#### What is required:
Print out the data precisely as it appears here, with no pictures.

▼

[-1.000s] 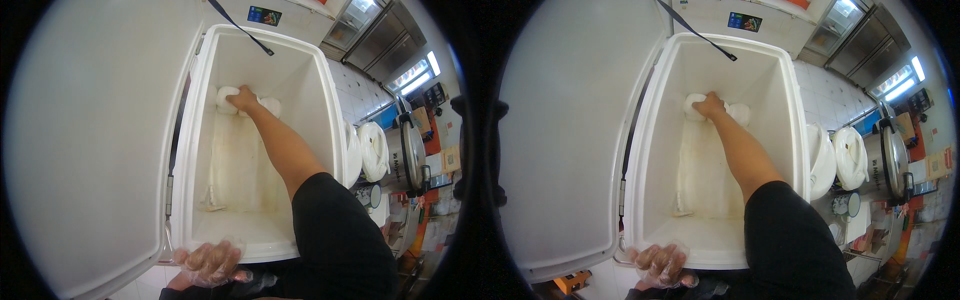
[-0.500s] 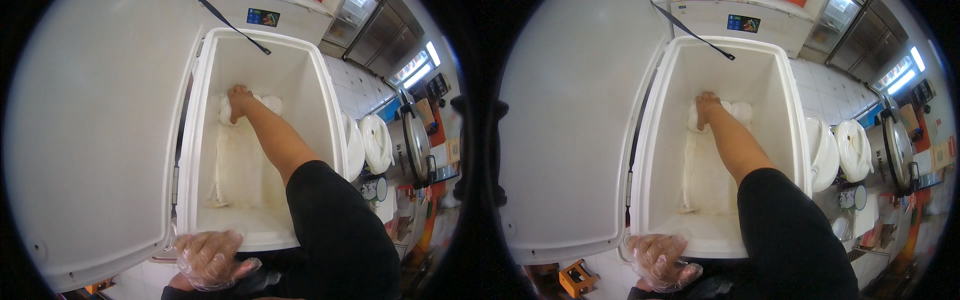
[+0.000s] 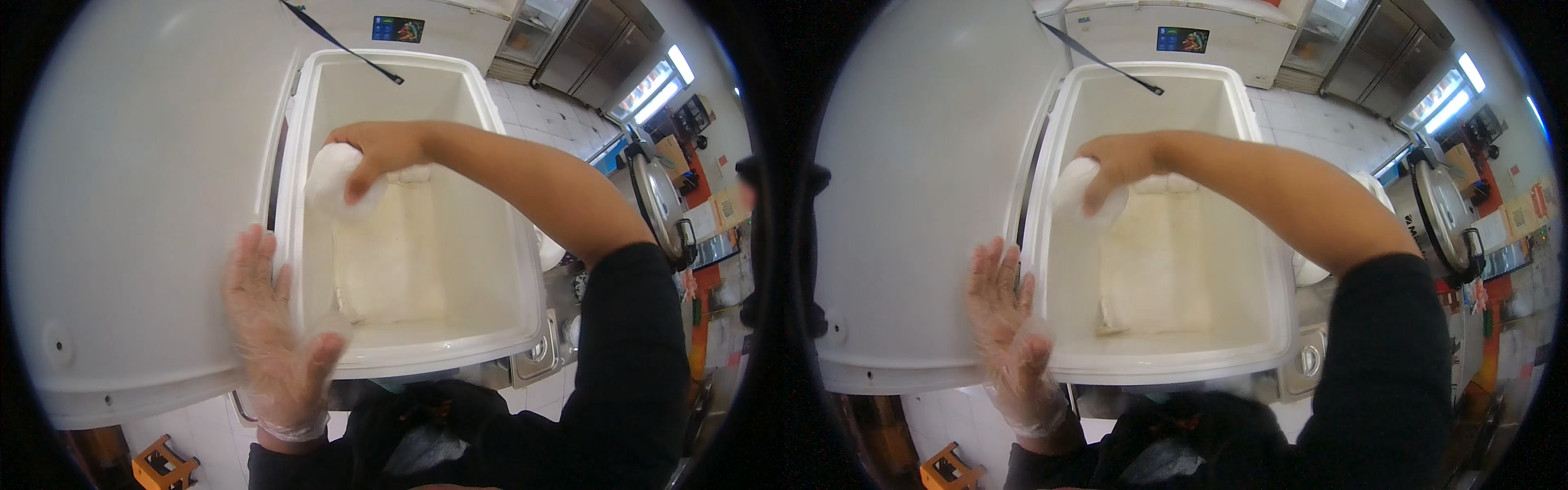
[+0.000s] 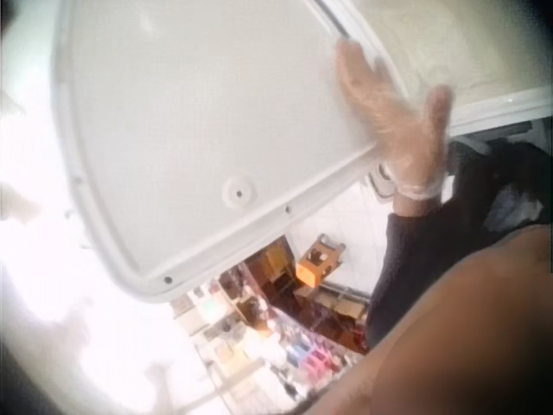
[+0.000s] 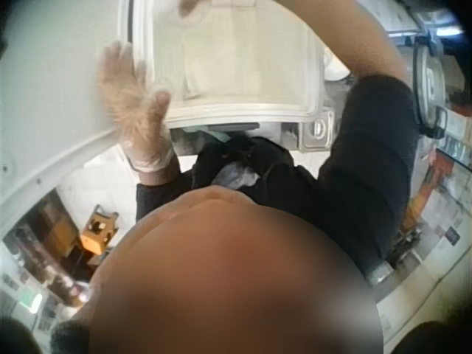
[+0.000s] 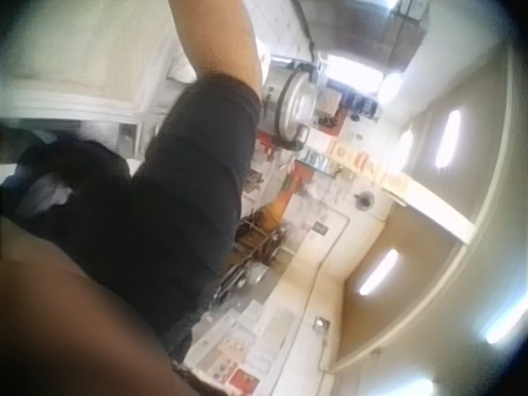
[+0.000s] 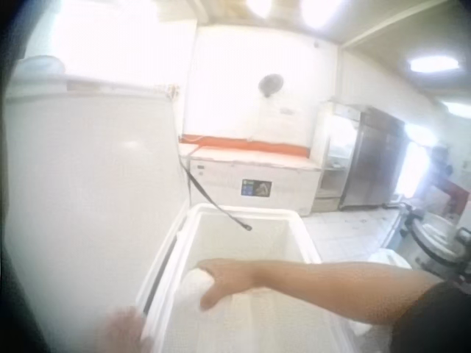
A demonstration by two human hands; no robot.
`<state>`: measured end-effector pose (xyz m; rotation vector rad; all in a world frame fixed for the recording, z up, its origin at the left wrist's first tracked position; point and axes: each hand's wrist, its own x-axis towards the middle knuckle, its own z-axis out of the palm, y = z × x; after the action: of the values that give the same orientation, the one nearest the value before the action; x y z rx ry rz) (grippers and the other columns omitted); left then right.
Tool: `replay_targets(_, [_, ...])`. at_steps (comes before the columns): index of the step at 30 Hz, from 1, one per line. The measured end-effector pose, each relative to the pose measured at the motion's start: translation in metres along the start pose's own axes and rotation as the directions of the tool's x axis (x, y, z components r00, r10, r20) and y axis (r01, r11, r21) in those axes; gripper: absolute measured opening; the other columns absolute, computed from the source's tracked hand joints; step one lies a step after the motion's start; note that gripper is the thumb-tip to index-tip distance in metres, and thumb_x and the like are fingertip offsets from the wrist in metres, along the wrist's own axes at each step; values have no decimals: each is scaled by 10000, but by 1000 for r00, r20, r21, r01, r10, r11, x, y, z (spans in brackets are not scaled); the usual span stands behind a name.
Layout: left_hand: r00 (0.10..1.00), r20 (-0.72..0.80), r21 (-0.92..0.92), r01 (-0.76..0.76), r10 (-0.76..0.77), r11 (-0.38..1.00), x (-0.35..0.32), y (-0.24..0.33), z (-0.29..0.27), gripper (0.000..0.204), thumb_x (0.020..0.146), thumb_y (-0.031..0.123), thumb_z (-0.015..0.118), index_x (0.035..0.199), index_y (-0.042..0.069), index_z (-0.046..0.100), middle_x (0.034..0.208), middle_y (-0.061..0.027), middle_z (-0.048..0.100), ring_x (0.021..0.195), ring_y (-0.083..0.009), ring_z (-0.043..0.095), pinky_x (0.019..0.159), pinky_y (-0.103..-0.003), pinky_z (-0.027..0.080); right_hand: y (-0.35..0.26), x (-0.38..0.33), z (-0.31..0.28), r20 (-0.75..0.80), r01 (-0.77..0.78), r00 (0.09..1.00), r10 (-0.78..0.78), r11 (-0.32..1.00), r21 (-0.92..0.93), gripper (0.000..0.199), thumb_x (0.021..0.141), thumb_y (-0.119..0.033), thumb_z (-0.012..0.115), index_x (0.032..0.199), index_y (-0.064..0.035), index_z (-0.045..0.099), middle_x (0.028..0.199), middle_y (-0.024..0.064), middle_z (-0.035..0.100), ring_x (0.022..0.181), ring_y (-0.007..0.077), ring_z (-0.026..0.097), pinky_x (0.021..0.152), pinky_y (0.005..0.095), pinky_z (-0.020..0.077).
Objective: The person assembles multiple takeout orders by placing rice balls and fried chicken into paper boxes, then adding scoops of scrambled egg and sauce packets. They reference printed order slips and mark items as completed.
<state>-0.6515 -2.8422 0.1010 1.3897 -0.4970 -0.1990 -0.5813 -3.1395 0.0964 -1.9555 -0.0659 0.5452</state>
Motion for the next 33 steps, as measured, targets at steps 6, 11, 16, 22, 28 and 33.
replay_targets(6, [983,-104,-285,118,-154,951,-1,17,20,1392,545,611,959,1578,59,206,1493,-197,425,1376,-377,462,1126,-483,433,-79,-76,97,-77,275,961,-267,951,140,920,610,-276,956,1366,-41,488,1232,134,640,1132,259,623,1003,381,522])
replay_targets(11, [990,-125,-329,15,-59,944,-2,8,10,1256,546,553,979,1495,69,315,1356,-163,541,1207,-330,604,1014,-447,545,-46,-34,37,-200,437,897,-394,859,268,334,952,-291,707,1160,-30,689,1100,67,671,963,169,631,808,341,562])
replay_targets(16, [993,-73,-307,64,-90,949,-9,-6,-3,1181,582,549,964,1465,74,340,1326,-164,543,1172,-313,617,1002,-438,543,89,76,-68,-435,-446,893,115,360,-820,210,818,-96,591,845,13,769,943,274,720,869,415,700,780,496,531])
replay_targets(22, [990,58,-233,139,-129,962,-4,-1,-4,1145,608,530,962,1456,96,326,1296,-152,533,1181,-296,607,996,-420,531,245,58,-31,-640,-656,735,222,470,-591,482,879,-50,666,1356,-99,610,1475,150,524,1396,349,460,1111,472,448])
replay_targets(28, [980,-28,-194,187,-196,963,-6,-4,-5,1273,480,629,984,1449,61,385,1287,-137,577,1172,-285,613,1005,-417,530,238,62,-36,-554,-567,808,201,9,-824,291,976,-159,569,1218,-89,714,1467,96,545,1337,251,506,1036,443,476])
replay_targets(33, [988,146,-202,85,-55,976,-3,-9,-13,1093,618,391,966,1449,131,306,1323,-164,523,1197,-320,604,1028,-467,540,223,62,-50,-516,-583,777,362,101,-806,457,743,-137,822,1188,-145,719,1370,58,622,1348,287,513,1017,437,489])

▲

#### Result:
[-1.000s] 
[-0.500s] 
[+0.000s] 
[+0.000s] 
[+0.000s] 
[+0.000s] 
[+0.000s] 
A demonstration by two human hands; no robot.
`<state>`: measured end-effector pose (xyz m; rotation vector rad; all in a world frame fixed for the recording, z up, its origin at the left wrist's first tracked position; point and axes: each hand's wrist, its own x-axis towards the middle knuckle, its own z-axis out of the palm, y = z × x; after the action: of the values that give the same orientation, the one nearest the value before the action; x y z rx ry rz) (grippers and the other columns omitted); left then right.
Tool: `replay_targets(_, [_, ...])`. at_steps (comes before the columns): index of the step at 30 Hz, from 1, one per line. The measured end-effector pose, each relative to the pose measured at the motion's start: translation in metres along the start pose's own axes and rotation as the directions of the tool's x axis (x, y, z components r00, r10, r20) and y axis (r01, r11, r21) in those axes; gripper: absolute measured opening; the other columns absolute, computed from the source's tracked hand joints; step one lies a step after the motion's start; note that gripper is the thumb-tip to index-tip distance in metres, and thumb_x and the like are fingertip offsets from the wrist in metres, along the wrist's own axes at each step; values have no decimals: each is scaled by 10000, but by 1000 for r00, r20, r21, r01, r10, r11, x, y, z (spans in brackets are not scaled); the usual span stands behind a name.
Layout: left_hand: r00 (0.10..1.00), r20 (-0.72..0.80), r21 (-0.92..0.92), r01 (-0.76..0.76), r10 (-0.76..0.77), r11 (-0.38..1.00), x (-0.35..0.32), y (-0.24..0.33), z (-0.29..0.27), gripper (0.000..0.204), thumb_x (0.020..0.146), thumb_y (-0.031..0.123), thumb_z (-0.015..0.118), index_x (0.035..0.199), index_y (-0.042..0.069), index_z (-0.046..0.100), middle_x (0.034..0.208), middle_y (-0.061..0.027), middle_z (-0.048..0.100), ring_x (0.021..0.195), ring_y (-0.083..0.009), ring_z (-0.043..0.095), pinky_x (0.019..0.159), pinky_y (-0.103..-0.003), pinky_z (-0.027..0.080); right_hand: y (-0.35..0.26), x (-0.38..0.33), z (-0.31..0.28), r20 (-0.75..0.80), r01 (-0.77..0.78), r00 (0.09..1.00), r10 (-0.78..0.78), r11 (-0.32..1.00), r21 (-0.92..0.93), gripper (0.000..0.199), thumb_x (0.021..0.141), thumb_y (-0.119..0.033), thumb_z (-0.012..0.115), index_x (0.032..0.199), index_y (-0.064..0.035), index_z (-0.045..0.099), middle_x (0.028..0.199), middle_y (-0.024..0.064), middle_z (-0.035..0.100), ring_x (0.022..0.181), ring_y (-0.007..0.077), ring_z (-0.026..0.097), pinky_x (0.021..0.152), pinky_y (0.005..0.095), pinky_z (-0.020..0.077).
Objective: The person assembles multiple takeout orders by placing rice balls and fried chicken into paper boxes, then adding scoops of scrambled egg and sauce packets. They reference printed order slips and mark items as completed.
<state>-0.6515 -2.8422 0.1010 1.3897 -0.4970 -0.1990 -0.5813 -3.1395 0.0964 -1.9555 -0.0659 0.5452</state>
Motion for the next 33 steps, as measured, targets at steps 6, 11, 16, 22, 28 and 33.
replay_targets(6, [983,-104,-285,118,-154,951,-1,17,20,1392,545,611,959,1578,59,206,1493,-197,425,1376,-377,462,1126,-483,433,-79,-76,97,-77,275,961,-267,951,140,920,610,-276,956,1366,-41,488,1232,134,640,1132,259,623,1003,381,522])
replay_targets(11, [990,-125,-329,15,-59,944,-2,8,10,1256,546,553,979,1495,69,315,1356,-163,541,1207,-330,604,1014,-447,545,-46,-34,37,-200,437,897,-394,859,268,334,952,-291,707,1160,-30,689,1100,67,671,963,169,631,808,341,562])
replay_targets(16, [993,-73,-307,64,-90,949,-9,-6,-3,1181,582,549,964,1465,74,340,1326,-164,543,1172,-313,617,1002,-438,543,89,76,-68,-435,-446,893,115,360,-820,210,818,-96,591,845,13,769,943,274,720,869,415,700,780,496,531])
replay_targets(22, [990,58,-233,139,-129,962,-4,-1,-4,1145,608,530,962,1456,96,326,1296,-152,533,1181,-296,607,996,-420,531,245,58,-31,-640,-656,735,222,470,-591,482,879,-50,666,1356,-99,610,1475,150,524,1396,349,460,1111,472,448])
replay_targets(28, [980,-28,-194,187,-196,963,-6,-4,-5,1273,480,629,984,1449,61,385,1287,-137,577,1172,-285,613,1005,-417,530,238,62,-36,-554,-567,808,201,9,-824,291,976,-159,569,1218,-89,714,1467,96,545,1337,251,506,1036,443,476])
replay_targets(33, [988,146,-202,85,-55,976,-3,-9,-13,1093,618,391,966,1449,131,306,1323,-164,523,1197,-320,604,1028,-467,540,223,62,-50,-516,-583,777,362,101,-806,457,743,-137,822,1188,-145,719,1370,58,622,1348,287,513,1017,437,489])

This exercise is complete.